注1)1992年3月に旧一本松町教育委員会が設置
注2)環境庁「日本の巨樹・巨木林 中国・四国版」による
注3)上記案内板による
注4)2004年10月1日、南宇和郡内の全ての町が一つに合併して愛南町誕生。旧行政区は南宇和郡一本松町
注5)これは西側のクス(上図)の位置





 篠川(ささがわ)右岸に、権現町という名の集落がある。愛南町の中心部からはずいぶん遠く、篠川の対岸は、もう高知県。
 集落内には、代々庄屋を務めた旧家があり、その裏庭の縁に2本のクスノキ大木が立っている。
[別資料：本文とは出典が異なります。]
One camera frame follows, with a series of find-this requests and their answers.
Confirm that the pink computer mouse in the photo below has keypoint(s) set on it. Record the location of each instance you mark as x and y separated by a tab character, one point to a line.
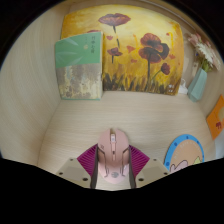
113	156

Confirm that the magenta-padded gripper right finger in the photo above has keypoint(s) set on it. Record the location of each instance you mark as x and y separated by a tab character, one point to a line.
151	170

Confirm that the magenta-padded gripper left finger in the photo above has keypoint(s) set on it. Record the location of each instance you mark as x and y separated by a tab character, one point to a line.
75	170

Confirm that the green covered book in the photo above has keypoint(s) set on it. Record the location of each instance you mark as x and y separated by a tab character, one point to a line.
79	66

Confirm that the yellow poppy flower painting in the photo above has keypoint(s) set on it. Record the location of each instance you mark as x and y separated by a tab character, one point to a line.
140	63

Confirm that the pink and white flower bouquet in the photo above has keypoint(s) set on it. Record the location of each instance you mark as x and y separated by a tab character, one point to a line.
205	53

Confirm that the round cartoon mouse pad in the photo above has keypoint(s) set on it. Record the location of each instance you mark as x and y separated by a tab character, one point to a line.
183	153

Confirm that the pale green faceted vase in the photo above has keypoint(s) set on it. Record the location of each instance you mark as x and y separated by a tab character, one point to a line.
197	85

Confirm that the orange covered book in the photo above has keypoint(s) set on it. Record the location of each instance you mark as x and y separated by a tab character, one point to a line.
216	121

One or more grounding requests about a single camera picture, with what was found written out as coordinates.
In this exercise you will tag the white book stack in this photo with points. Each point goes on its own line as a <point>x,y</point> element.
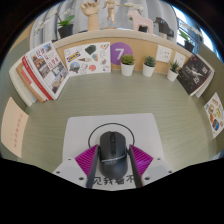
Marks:
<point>208,85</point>

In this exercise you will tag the grey curtain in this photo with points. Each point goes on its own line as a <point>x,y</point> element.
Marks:
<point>78,20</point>

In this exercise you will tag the purple round number sign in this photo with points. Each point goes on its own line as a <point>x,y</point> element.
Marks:
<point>120,50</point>

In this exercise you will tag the red-edged photo magazine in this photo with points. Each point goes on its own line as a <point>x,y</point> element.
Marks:
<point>48,68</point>

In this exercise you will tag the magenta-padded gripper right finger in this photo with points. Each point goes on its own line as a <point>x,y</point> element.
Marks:
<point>151,168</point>

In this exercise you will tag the beige card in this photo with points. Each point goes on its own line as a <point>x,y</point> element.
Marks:
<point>13,128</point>

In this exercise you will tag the window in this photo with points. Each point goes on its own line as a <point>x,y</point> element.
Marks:
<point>191,25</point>

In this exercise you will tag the small succulent in white pot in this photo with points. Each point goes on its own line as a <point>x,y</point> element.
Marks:
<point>127,69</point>
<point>172,75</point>
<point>148,70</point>

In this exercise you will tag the brown book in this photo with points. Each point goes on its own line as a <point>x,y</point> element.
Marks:
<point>31,87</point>

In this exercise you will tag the wooden desk shelf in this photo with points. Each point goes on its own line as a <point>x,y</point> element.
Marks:
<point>133,36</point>

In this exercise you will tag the black book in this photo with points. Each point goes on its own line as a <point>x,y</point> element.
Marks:
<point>195,75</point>

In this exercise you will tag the pink horse figure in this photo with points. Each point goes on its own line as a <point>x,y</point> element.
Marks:
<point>141,21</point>

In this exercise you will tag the white printed mouse pad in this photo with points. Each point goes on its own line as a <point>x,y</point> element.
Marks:
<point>80,130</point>

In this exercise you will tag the white wall socket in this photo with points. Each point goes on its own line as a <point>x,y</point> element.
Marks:
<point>180,58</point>
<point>164,54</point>

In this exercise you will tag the white orchid in black pot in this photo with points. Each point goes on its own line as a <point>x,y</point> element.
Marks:
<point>143,29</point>
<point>65,30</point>
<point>189,45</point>

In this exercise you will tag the grey-green desk partition panel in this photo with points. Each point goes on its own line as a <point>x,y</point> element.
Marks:
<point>6,76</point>
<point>213,66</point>

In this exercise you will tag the white sticker sheet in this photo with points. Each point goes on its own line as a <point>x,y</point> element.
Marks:
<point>87,59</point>

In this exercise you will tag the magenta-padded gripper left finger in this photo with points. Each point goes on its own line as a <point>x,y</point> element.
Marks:
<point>75,170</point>

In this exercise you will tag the wooden hand model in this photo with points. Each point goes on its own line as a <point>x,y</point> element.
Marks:
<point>92,16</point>

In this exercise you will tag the food picture card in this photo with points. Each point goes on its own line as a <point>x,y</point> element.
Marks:
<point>215,115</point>

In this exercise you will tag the black computer mouse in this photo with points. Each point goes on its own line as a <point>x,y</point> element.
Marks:
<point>113,155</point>

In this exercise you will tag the dark horse figure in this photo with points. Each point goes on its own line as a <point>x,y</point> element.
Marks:
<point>164,26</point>

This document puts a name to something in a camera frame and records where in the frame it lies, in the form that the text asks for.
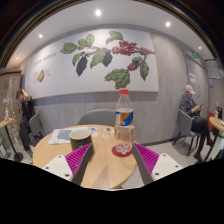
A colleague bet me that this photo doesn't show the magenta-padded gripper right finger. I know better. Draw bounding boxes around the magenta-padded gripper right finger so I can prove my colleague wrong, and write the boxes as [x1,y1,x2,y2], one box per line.
[131,142,184,185]

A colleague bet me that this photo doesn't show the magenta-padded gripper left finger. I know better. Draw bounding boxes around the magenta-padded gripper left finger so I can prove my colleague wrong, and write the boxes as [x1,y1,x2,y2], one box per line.
[41,143,94,186]

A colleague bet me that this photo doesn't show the clear bottle with red cap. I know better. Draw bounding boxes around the clear bottle with red cap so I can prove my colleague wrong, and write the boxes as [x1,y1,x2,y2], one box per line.
[114,88,136,155]

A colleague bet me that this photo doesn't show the black mug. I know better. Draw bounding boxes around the black mug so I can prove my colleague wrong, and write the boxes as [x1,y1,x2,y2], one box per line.
[68,128,93,153]

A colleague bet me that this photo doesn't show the grey chair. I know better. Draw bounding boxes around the grey chair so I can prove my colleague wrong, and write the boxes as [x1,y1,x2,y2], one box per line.
[172,109,201,156]
[28,111,48,141]

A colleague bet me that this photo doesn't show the flat round red coaster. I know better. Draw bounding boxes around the flat round red coaster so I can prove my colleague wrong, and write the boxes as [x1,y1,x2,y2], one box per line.
[111,143,134,158]

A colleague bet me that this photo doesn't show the person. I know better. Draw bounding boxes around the person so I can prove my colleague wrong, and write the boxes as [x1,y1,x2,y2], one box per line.
[15,88,36,154]
[179,84,214,163]

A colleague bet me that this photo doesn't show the small clear packet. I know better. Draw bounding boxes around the small clear packet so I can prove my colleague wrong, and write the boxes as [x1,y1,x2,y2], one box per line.
[102,126,115,139]

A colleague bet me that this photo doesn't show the grey armchair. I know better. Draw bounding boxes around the grey armchair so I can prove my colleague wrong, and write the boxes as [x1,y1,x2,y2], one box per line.
[74,108,117,127]

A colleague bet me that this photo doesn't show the group of ceiling lights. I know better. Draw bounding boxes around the group of ceiling lights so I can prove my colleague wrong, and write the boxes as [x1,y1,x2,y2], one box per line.
[37,8,203,51]

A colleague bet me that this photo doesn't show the coffee plant wall mural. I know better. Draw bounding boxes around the coffee plant wall mural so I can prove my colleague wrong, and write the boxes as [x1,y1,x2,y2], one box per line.
[24,28,160,100]

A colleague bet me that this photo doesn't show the white wall poster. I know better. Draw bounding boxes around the white wall poster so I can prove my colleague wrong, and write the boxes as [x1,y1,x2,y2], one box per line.
[188,72,197,84]

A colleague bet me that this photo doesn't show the wall notice board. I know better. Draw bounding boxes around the wall notice board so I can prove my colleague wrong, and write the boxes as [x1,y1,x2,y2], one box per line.
[204,59,224,80]

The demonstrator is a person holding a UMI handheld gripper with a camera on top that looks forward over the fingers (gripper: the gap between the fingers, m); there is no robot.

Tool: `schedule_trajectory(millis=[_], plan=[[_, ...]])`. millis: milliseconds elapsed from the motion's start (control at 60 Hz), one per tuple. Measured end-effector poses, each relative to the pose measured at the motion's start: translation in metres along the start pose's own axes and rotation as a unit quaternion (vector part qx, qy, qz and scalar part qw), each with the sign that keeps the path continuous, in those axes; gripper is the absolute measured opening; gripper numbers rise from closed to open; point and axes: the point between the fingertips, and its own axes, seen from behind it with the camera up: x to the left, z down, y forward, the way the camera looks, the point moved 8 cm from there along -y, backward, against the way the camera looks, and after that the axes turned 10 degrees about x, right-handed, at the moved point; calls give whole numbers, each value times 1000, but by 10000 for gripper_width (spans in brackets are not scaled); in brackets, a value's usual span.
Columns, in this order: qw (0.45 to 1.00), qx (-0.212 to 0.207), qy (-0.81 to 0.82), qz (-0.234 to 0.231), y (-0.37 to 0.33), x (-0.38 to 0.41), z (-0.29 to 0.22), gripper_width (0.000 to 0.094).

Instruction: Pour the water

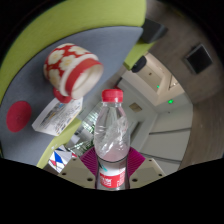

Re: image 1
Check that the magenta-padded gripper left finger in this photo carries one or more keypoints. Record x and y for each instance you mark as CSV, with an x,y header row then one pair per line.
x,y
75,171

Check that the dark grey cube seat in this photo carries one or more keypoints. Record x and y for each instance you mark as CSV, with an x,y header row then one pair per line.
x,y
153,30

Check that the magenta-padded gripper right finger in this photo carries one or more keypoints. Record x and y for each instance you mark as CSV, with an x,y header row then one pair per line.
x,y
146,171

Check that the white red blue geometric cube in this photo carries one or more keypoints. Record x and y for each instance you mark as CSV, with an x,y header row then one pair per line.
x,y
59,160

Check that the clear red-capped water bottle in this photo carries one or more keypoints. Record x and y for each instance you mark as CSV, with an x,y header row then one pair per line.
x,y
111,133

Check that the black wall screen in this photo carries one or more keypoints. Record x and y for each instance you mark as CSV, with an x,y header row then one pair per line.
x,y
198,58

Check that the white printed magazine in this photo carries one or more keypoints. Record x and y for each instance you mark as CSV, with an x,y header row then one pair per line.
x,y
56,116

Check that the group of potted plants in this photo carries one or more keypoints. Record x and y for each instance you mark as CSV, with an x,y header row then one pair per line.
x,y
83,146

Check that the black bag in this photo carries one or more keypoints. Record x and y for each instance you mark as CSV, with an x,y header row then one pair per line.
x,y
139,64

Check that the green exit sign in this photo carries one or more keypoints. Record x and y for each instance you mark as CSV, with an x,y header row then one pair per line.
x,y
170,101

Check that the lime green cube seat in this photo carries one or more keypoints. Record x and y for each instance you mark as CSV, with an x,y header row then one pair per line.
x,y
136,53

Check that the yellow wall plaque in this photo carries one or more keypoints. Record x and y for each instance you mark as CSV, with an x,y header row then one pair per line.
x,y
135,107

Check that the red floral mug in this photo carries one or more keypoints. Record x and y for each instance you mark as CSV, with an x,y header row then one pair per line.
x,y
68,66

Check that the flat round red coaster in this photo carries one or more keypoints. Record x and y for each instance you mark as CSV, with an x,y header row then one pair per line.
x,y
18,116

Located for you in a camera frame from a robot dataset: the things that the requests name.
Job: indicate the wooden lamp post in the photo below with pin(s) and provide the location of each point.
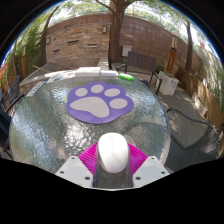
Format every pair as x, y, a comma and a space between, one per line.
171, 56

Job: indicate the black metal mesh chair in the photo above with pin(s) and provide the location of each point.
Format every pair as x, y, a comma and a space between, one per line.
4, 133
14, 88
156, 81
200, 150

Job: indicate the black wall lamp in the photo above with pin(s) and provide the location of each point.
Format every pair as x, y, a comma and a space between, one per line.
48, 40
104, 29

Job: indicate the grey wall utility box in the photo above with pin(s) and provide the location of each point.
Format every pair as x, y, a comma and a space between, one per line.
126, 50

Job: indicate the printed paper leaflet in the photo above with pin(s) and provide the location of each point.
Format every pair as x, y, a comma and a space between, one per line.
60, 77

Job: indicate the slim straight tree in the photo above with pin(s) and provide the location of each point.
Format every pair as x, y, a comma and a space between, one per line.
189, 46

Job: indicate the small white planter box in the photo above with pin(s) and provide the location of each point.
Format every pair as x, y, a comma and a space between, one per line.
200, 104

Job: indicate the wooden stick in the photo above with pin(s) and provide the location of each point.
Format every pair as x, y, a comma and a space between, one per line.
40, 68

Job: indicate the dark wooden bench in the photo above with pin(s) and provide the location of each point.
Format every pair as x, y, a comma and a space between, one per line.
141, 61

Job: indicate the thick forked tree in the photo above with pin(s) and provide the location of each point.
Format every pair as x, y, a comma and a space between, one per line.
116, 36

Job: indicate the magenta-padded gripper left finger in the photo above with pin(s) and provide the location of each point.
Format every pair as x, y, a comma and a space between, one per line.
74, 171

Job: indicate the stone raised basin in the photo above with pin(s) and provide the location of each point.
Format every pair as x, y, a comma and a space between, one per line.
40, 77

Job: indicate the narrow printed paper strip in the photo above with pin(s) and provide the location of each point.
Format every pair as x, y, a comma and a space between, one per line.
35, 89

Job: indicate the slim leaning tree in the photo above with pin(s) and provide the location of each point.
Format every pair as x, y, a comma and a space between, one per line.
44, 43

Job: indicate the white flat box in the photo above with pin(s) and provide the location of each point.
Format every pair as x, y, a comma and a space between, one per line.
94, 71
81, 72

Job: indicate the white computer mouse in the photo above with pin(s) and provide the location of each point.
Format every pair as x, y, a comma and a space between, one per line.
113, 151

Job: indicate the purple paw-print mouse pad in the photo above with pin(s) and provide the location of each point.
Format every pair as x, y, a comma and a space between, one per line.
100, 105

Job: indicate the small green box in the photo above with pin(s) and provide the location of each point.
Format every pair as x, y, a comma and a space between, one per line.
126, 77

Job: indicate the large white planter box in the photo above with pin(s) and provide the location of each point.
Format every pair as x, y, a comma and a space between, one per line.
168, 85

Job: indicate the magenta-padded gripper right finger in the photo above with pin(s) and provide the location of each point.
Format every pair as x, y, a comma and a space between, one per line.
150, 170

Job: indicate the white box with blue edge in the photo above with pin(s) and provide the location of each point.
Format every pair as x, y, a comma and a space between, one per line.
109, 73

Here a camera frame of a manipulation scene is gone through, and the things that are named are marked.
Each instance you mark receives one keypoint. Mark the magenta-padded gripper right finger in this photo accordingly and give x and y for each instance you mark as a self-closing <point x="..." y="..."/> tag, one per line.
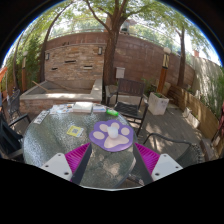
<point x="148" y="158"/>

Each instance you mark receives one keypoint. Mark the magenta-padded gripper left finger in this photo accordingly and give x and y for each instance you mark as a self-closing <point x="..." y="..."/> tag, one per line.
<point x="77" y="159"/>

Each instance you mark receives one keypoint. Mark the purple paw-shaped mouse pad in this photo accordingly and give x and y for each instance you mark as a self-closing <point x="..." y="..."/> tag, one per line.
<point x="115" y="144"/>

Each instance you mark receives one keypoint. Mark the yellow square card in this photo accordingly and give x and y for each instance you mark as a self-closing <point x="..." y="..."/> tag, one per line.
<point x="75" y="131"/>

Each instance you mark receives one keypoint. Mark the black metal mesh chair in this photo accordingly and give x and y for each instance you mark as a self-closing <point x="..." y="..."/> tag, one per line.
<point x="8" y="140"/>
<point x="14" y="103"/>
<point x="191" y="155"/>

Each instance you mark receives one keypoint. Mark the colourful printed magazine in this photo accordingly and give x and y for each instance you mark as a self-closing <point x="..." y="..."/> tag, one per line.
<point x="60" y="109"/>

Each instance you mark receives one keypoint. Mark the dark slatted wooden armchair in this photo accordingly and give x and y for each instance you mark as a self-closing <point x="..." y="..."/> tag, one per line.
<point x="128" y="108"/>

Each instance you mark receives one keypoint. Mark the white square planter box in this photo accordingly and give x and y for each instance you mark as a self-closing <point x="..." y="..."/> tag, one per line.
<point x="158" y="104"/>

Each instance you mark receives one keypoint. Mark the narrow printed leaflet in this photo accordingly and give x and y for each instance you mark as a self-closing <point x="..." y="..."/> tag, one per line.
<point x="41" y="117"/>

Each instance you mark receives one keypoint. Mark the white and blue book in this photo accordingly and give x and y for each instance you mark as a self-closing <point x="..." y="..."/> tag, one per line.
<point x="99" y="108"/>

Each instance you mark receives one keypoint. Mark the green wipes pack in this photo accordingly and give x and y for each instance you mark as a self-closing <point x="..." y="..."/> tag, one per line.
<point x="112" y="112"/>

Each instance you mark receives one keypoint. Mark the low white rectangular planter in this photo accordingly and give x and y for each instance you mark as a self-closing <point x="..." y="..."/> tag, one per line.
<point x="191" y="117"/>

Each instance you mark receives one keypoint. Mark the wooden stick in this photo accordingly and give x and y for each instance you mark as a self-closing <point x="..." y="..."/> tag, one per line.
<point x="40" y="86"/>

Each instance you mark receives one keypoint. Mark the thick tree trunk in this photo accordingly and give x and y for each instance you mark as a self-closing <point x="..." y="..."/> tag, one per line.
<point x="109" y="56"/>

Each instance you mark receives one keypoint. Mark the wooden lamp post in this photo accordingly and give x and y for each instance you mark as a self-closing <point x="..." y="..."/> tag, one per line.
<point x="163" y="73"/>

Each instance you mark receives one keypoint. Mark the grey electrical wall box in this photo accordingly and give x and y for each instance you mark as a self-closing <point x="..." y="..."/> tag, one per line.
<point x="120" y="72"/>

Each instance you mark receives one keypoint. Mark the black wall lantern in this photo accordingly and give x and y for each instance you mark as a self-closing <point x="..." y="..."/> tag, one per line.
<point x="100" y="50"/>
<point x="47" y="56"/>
「戸たてずの楠」と呼ばれるクスノキだ。
 愛媛県生涯学習センターのデータベース「えひめの記憶」が、そのあたりの事情に詳しい。
 つまみ食いして紹介すると、「四国邊路道指南」や「四国遍礼名所図会」に紹介された内容は、庄屋の蕨岡家は篠山権現が守ってくれるため、盗賊が家に入ることが出来ず、そのため雨戸を設置しなかった。それで「戸たてずの庄屋」と呼ばれた。そういうことのようだ。
 また、「伊予の伝説」では次のようになっている。
 現在の篠山神社の基礎を作った蕨岡家だが、それから何代かの後、篠山から天狗がやってきて、蕨岡家の当主を嘲り笑った。しかし逆に、天狗は当主の放った矢に射落とされ、翼を奪われてしまった。すると一転、天狗は泣いて詫び、「もし翼を返してくれるなら、この家にはずっと泥棒が入らぬようにする」と約束するので、翼を返してやった。以来、盗人が入ることもなく、家は栄えたというのである。
 その天狗が止まっていたのが、このクスノキだという。それで、クスノキも「戸たてずの楠」と呼ばれるようになったのだろう。
 川に近いせいか、多湿な環境のようで、幹には苔が厚く着き、ほかにも着生植物が多い。庭木というより、むしろ自然児の印象。
 家人は、これら2本のクスノキを神聖視して、ずっと手を加えずにきたのだろうと思われる。